EXERCISE OBJECTIVE →
Those lines of the data that hold the word "document" are to be copied out.

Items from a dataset
------------------------------

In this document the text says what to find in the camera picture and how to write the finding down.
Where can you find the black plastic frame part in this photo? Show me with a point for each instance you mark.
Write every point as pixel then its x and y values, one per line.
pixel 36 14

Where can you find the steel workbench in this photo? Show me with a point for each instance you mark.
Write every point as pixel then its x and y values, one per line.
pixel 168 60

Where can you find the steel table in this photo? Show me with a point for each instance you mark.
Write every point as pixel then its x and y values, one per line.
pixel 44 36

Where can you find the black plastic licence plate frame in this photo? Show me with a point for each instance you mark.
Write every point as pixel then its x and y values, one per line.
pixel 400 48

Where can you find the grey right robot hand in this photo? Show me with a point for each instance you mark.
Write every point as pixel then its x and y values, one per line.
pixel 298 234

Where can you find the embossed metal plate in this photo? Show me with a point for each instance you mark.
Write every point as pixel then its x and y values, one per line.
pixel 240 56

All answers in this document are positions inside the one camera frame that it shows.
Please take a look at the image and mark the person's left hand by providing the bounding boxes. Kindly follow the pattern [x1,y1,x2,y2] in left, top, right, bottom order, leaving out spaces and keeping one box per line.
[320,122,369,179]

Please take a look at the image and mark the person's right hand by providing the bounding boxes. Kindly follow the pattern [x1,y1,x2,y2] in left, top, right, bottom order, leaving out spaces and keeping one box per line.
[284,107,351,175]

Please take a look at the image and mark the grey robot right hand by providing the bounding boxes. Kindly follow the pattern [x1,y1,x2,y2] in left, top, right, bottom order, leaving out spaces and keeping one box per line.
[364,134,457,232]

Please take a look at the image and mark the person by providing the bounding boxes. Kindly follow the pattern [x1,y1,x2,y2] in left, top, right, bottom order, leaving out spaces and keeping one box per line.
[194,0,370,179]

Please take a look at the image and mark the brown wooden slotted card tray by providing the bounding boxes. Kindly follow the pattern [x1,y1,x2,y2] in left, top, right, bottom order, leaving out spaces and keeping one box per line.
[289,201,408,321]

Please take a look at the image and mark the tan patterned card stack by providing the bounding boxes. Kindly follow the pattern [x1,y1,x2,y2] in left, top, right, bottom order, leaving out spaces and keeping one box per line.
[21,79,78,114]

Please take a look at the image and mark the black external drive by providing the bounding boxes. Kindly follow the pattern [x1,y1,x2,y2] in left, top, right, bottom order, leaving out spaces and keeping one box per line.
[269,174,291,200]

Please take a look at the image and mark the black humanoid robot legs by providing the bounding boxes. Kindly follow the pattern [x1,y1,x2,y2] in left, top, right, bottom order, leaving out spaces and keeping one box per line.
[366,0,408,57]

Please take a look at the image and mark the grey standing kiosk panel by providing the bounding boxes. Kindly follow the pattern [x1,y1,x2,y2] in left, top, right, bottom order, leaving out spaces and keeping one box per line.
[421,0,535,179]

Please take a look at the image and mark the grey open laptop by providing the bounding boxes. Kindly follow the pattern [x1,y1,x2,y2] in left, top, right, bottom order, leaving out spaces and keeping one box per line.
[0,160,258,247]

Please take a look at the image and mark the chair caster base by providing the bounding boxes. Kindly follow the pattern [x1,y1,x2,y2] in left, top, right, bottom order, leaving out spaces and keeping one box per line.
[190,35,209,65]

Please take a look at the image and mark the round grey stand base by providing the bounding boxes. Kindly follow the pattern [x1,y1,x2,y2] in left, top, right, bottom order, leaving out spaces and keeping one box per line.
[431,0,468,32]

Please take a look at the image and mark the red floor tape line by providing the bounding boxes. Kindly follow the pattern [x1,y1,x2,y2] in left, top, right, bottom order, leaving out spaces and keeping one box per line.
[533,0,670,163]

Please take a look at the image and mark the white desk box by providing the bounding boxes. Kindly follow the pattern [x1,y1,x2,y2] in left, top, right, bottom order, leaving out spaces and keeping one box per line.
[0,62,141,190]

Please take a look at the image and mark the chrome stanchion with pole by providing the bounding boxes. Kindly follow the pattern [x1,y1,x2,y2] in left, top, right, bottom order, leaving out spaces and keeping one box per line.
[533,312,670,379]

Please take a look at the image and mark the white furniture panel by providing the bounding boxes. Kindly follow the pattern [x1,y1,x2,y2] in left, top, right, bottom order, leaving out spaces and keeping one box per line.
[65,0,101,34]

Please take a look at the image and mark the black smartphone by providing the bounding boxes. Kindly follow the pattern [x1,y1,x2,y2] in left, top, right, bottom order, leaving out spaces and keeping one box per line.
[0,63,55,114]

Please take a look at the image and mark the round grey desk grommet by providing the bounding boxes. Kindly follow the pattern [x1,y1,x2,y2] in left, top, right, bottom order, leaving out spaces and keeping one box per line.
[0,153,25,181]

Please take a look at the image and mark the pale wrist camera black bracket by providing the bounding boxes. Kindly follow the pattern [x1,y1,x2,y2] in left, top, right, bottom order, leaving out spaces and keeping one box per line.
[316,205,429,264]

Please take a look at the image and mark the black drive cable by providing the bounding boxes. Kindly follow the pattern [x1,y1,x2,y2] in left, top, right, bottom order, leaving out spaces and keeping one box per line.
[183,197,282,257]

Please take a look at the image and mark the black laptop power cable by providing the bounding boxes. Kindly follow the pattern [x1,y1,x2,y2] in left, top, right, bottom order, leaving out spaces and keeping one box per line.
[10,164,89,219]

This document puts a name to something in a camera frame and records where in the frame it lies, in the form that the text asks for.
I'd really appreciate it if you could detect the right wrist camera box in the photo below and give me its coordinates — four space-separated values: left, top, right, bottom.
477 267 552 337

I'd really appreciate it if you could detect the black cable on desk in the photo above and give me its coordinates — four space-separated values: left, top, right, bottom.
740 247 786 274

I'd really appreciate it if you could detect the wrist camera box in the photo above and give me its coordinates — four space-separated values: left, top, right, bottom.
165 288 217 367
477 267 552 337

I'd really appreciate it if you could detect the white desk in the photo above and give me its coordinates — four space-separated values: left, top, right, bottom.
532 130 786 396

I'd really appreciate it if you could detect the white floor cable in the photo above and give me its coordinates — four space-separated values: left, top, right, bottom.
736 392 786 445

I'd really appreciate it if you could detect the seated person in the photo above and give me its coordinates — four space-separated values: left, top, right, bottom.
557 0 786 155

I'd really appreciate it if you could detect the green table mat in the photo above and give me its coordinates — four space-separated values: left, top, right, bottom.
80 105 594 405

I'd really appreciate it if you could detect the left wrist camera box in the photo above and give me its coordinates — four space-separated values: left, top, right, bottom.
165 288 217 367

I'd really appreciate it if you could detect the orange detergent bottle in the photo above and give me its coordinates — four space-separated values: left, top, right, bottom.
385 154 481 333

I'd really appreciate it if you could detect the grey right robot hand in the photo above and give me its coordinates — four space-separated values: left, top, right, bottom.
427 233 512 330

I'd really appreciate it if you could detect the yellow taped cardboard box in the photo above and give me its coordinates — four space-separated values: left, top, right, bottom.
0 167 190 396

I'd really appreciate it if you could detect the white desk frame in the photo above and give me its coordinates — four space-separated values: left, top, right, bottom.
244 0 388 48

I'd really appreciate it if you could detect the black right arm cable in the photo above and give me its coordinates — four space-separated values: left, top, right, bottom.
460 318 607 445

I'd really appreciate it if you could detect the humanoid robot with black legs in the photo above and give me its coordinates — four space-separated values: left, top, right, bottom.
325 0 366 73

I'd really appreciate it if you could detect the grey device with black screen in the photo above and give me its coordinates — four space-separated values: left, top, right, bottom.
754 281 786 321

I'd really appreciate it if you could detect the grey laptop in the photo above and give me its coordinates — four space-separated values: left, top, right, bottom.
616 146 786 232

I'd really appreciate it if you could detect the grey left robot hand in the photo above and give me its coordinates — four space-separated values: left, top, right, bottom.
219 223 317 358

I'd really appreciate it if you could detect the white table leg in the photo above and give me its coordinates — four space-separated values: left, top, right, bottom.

------------------------------

ANSWER SPACE →
In this document the text says what to find in the camera picture and how to write the finding down.
All answers in this document are positions inside the one camera frame that it shows.
This document puts a name to something in a camera frame and records where in the frame it lies, in the form that the text asks for.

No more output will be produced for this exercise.